Optimizing Lightning Performance on Citrix Virtual Apps and Desktops
Citrix Virtual Apps and Desktops enable users on any device to share client-side computing resources hosted in a data center. Many Salesforce customers access the application from Citrix environments. When these customers transition from Classic to Lightning, some users experience slow page loads due to various factors that can lead to low Octane scores.
Earlier this year, Jim Tsiamis published a helpful post on the Salesforce Developers Blog titled Improving Lightning Performance on Virtual Desktops. Key takeaways from that post include:
- CPU on the client machine is the single most important lever for improving Lightning performance.
- Analysis has shown that newer CPU generations with fewer cores improve performance.
- Performance tests must be run with the same user density and usage patterns expected in production.
Salesforce and Citrix recently ran joint performance lab experiments on both Amazon Web Services (AWS) and on-premises (bare metal) Citrix deployments to corroborate and verify these key takeaways. In this post, we share our methodology and results, which you can use to size your own virtual environment for Lightning Experience and other enterprise SaaS single-page applications.
Goals of the lab
Our joint goals in establishing the Lightning Performance lab are threefold:
- Draw attention to and substantiate the importance of CPU
- Help customers upgrade their virtual environments without forfeiting scalability
- Model an effective client-side performance testing approach
Draw attention to and substantiate the importance of CPU
Many Salesforce customers are unaware of the effect an under-powered CPU can have on Lightning performance. The rich, responsive UI of Lightning Experience depends on the single-threaded JavaScript runtime. Since there’s only one thread, the runtime maintains a queue of work. The thread is owned by work being processed until its synchronous logic is completed. When a processor struggles to complete work, the thread is blocked and page rendering slows.
Octane is a JavaScript benchmark owned by Google. It measures the CPU’s ability to execute various programming constructs provided by JavaScript. The Octane test stresses the CPU only. It does not perform better or worse based on other factors such as memory, hard disk, network connectivity, or bandwidth.
Therefore, the lab was set up to illustrate:
- The relationship between CPU clock frequency and Octane score
- The relationship between CPU core count and Octane score
- The relationship between user density and Octane score
- The relationship between Octane score and Experienced Page Time (EPT)
Nick Rintalan, Citrix Consulting Lead Architect, is an expert on virtual machine (VM) scalability. He detailed the importance of CPU in his post Citrix Scalability — The Rule of 5 and 10. His team can easily estimate the maximum user density for Citrix Virtual Apps and Desktops based on the number of physical cores on the server. As Nick puts it, “…our (Citrix) specialized VDI and RDSH-based workloads are CPU-bound 99.9% of the time! That’s right — CPU is the scalability bottleneck or limiting factor these days as opposed to memory, disk/storage, or network…it really boils down to CPU.”
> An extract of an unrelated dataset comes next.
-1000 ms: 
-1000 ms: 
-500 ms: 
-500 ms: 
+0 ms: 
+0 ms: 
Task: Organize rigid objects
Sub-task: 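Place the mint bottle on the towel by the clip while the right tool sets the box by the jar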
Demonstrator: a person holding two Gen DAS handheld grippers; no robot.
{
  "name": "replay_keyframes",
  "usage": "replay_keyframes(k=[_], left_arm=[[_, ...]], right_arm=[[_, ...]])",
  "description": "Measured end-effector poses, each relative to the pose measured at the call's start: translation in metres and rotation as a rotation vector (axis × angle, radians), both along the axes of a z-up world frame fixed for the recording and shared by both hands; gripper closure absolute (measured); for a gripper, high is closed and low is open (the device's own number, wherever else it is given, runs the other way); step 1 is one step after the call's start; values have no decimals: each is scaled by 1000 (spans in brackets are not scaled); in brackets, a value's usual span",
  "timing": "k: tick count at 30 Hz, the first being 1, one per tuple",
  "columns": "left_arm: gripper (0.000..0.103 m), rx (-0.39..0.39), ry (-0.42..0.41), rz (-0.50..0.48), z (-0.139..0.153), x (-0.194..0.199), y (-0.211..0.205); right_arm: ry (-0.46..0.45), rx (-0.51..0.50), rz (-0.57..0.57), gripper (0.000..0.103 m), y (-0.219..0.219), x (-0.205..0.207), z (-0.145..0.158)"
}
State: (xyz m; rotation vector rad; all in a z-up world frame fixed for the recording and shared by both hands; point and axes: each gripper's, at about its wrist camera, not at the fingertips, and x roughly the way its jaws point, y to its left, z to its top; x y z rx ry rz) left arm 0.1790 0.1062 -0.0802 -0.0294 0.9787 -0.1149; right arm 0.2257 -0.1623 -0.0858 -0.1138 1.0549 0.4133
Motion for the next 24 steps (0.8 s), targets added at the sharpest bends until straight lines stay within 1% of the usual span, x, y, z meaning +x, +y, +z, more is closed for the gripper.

So “The Rule of 5 and 10” roughly applies to any app or workload, but we want to validate and be precise for Lightning Experience usage. We are guided by the words of American data scientist W. Edwards Deming, who inspired Japanese industry after WWII: “Without data, you are just another person with an opinion.”
Help customers upgrade their virtual environments without forfeiting scalability
When IT organizations must upgrade virtual environments to provide Lightning users with the required performance, it can mean higher cost per user. Virtual machines in the market generally fall into these categories, which offer trade-offs in terms of scalability, manageability and security:
- Single-session OS: used to deliver VDI (Virtual Desktop Infrastructure) desktops for one user at a time
- Multi-session OS: used to deliver published (server-hosted) applications or desktops for multiple concurrent users
While writing for TechTarget in 2014, virtualization industry analyst Brian Madden noted that published desktops historically supported higher user density (meaning better scalability and lower hardware cost) than VDI but were more difficult to manage. By the time VDI user density improved with hypervisor advancements, easy-to-manage published apps had become a viable alternative in today’s IT environment.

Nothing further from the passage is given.